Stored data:
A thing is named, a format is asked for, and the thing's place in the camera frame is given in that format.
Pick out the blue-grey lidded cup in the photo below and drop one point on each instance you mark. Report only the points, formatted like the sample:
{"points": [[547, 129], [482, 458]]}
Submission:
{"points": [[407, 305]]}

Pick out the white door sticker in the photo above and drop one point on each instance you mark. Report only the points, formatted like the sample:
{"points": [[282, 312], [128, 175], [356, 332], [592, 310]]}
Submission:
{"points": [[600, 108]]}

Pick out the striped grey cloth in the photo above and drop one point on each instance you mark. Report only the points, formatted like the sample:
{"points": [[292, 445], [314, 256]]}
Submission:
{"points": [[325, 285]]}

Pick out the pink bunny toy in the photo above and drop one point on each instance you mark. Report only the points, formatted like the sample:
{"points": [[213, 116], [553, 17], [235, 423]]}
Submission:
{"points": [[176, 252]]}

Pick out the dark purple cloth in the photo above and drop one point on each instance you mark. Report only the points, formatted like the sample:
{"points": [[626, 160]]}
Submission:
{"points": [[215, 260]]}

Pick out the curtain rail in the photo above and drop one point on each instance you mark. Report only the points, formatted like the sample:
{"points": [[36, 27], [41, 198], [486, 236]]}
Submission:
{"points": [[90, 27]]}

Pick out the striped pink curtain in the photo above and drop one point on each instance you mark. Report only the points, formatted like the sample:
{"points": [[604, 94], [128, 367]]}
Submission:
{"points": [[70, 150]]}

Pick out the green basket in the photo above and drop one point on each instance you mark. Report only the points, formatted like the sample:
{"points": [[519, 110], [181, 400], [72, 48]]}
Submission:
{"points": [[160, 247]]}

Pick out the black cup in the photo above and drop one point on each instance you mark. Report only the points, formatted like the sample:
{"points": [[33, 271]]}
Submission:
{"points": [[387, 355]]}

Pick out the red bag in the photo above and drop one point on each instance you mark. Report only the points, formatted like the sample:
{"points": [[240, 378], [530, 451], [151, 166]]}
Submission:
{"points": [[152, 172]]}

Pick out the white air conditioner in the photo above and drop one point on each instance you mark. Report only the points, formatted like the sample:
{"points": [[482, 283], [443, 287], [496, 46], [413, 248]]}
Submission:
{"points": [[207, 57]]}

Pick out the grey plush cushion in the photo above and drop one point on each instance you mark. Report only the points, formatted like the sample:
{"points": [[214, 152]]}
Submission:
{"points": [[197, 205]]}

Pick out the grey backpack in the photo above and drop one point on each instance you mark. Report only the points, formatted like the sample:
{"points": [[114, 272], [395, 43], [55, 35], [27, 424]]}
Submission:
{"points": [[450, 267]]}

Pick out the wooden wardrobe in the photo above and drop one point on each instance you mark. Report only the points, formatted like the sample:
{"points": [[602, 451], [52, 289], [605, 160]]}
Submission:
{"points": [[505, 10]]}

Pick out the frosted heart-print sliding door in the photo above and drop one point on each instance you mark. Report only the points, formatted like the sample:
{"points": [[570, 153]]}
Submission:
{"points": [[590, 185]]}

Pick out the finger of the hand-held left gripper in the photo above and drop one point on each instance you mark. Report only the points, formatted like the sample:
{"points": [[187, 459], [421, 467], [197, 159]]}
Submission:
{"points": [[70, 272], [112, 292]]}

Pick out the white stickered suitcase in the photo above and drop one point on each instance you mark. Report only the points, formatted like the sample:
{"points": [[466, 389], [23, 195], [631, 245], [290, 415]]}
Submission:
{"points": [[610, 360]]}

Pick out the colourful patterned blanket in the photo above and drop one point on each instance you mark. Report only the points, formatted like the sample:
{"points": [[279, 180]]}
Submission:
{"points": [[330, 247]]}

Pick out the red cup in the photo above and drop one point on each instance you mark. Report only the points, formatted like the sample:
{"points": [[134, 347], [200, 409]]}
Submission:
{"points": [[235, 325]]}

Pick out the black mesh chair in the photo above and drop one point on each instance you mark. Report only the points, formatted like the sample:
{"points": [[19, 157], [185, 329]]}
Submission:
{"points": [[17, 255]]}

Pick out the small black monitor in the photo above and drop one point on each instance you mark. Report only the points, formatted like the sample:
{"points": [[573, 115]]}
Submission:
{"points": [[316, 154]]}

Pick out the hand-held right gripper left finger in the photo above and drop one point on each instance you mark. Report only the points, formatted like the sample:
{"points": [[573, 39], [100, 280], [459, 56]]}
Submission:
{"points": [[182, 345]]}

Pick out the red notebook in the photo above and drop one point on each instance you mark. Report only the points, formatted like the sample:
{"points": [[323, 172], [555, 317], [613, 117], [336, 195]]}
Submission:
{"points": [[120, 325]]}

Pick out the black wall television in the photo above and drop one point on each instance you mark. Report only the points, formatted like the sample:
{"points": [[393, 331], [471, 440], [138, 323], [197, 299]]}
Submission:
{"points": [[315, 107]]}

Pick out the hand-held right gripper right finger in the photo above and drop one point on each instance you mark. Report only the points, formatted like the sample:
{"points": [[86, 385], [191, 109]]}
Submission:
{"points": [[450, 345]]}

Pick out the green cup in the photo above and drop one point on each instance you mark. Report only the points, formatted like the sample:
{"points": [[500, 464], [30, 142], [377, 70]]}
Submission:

# [Problem]
Out of the records, collect only those lines that contain the string "hand".

# [Response area]
Pick out the finger of the hand-held left gripper in the photo above and drop one point on each instance you mark. Report only the points, formatted like the sample:
Pick out the hand-held right gripper left finger in the photo above and drop one point on each instance you mark. Report only the points, formatted like the sample:
Pick out the hand-held right gripper right finger in the photo above and drop one point on each instance you mark. Report only the points, formatted like the sample:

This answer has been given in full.